An Alternative Data Algorithm Example
In other words, what data science/statistics do we actually do at Cybersyn?
There is a lack of academic literature on the pragmatic challenges of working with real-time economic data. For example, it is not publicly known what algorithms hedge funds uses to turn raw credit card data into something that predicts the economy.
While there has been some recent interest in the economic literature in working with real-time economic data1, one downside of this literature is that it focuses on the economic policy conclusions, relegating the methodology for dealing with messy and imperfect data to an appendix. This methodology is often performed by graduate students or outsourced to software engineers or data providers, who make critical preprocessing decisions. The principal researchers are interested in the economic implications of the data, and overcoming shortcomings in the data is just a roadblock.

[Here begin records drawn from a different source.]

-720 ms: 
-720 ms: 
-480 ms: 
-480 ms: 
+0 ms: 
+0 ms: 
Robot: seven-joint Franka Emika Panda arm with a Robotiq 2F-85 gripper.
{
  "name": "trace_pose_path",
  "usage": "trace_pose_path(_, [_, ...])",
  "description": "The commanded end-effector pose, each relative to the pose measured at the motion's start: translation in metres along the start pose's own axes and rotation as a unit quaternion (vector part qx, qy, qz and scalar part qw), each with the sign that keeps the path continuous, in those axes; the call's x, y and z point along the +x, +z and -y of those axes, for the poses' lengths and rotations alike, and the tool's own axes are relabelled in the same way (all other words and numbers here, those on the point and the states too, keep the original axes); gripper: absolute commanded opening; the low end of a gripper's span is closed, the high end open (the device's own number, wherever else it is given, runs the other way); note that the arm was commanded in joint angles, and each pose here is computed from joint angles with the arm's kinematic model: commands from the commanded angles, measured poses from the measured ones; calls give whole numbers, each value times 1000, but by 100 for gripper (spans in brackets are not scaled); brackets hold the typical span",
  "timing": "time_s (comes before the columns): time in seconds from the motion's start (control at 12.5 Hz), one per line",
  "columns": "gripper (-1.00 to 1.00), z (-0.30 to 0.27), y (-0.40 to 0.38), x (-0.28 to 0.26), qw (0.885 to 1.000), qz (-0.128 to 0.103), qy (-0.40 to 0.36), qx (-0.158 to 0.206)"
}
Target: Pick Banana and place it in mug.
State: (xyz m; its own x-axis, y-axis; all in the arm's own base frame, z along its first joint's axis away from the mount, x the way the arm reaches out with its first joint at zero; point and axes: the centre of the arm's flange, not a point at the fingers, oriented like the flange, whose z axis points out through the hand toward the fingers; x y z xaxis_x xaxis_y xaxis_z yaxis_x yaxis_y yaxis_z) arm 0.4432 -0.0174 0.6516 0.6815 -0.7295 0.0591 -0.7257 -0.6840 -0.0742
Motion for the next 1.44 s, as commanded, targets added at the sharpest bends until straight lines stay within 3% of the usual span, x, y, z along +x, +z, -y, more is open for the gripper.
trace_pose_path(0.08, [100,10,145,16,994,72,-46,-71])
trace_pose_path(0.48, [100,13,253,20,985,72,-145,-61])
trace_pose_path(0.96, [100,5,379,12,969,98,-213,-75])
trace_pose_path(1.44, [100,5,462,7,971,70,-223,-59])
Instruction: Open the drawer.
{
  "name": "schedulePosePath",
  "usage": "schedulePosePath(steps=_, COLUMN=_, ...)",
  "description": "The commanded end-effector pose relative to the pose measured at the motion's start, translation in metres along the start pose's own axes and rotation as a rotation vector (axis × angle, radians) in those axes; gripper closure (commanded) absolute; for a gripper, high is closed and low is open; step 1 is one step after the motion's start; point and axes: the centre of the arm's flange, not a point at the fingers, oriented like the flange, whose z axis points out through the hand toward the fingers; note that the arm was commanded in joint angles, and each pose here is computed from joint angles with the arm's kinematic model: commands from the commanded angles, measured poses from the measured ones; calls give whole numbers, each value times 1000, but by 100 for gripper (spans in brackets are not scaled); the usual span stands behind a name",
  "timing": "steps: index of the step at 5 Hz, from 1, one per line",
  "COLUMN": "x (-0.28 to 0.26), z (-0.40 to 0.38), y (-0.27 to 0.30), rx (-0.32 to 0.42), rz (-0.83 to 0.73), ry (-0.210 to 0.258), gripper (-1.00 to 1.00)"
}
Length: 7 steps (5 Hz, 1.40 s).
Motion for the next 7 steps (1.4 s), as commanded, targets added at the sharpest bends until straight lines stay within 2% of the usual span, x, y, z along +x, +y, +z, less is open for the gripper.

Additionally, the challenges in such data are not interesting or innovative enough for these methodologies to be taken seriously by academic statisticians. They are complex but not mathematically interesting, using algebraic and statistical tools that a second year undergraduate would easily grasp. Yet, the decisions and processes to clean and normalize such data is of pragmatic and commercial importance (and arguably, it may well invalidate any policy conclusion!).
Aladangady et al. provide a notable exception, dedicating significant discussion to this subject2. Fiserv3 provides merchant-centric consumer spending data to the authors. This data is complete for certain merchants that are Fiserv clients, rather than a sample or panel of consumers. Their data faces two key problems:
FiServ's acquisition or churn of merchants is at least partially independent of opening/closure of merchants in the economy.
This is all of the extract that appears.